__The task__
Beginning at the line that contains "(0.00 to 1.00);", repeat every line of the listing exactly through the final one.

[[ Data segment open ]]

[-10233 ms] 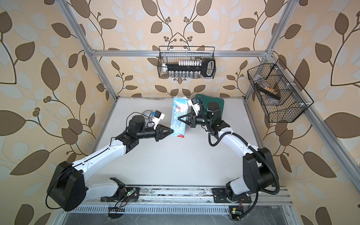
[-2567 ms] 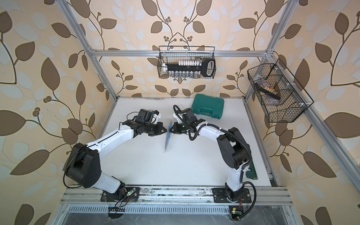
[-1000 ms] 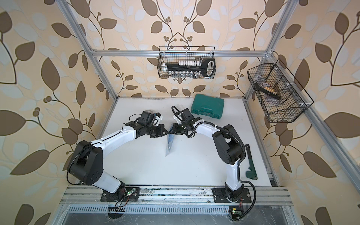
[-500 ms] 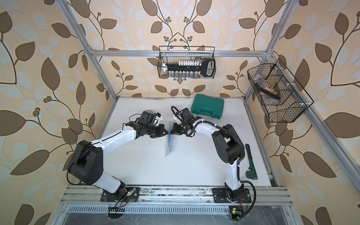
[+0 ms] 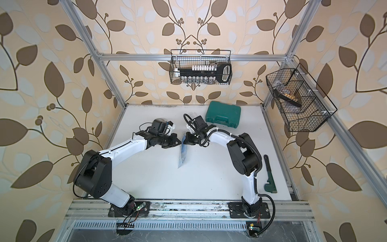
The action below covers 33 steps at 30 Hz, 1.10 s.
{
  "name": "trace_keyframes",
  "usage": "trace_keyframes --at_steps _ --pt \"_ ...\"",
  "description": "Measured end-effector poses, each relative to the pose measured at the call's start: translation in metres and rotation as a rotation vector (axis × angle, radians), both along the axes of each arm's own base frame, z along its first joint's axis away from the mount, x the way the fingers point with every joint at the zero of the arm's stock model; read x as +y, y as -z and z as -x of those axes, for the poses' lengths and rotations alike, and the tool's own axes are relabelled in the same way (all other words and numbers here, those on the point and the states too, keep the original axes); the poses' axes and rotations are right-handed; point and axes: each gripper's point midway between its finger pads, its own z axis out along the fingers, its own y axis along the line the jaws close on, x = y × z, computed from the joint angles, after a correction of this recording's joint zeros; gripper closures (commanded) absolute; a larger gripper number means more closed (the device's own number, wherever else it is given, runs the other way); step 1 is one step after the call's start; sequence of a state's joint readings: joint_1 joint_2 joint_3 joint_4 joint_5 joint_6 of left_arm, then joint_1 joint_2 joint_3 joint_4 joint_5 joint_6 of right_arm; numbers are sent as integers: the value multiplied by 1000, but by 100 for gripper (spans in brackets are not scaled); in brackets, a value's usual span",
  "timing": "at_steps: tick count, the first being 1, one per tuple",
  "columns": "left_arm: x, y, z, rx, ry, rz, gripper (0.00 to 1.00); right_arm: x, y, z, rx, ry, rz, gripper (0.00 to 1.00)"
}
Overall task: Open the ruler set and take out the ruler
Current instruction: Take out the ruler from the ruler set bag.
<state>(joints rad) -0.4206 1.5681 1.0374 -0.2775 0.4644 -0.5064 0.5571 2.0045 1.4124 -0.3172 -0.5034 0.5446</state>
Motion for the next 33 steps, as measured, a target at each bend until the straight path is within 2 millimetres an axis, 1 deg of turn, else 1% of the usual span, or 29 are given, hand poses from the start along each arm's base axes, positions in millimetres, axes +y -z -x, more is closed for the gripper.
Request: trace_keyframes --at_steps 10,13,21,25,29,33 --pt "-9 9 -5 18 -6 21 100 -7 4 0 -17 2 72 100" --pt "-10 12 -6 25 -11 22 100 -10 3 0 -24 4 85 100" --pt "-10 15 -7 31 -14 20 100 -14 -23 -2 -85 15 80 100" --pt "-10 15 -7 32 -14 19 100 -18 -29 -6 -99 24 78 100" --pt "-10 16 -6 34 -14 17 100 -32 -31 -11 -102 52 80 100" --pt "-9 17 -6 39 -14 14 100 -56 -36 -18 -106 103 78 100"
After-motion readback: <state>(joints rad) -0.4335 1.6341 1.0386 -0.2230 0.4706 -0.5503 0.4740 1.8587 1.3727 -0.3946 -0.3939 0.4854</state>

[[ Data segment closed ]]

__Result for this task__
  "columns": "left_arm: x, y, z, rx, ry, rz, gripper (0.00 to 1.00); right_arm: x, y, z, rx, ry, rz, gripper (0.00 to 1.00)"
}
Overall task: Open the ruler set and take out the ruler
Current instruction: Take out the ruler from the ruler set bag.
<state>(joints rad) -0.4206 1.5681 1.0374 -0.2775 0.4644 -0.5064 0.5571 2.0045 1.4124 -0.3172 -0.5034 0.5446</state>
Motion for the next 33 steps, as measured, a target at each bend until the straight path is within 2 millimetres an axis, 1 deg of turn, else 1% of the usual span, or 29 are given, hand poses from the start along each arm's base axes, positions in millimetres, axes +y -z -x, more is closed for the gripper.
Request: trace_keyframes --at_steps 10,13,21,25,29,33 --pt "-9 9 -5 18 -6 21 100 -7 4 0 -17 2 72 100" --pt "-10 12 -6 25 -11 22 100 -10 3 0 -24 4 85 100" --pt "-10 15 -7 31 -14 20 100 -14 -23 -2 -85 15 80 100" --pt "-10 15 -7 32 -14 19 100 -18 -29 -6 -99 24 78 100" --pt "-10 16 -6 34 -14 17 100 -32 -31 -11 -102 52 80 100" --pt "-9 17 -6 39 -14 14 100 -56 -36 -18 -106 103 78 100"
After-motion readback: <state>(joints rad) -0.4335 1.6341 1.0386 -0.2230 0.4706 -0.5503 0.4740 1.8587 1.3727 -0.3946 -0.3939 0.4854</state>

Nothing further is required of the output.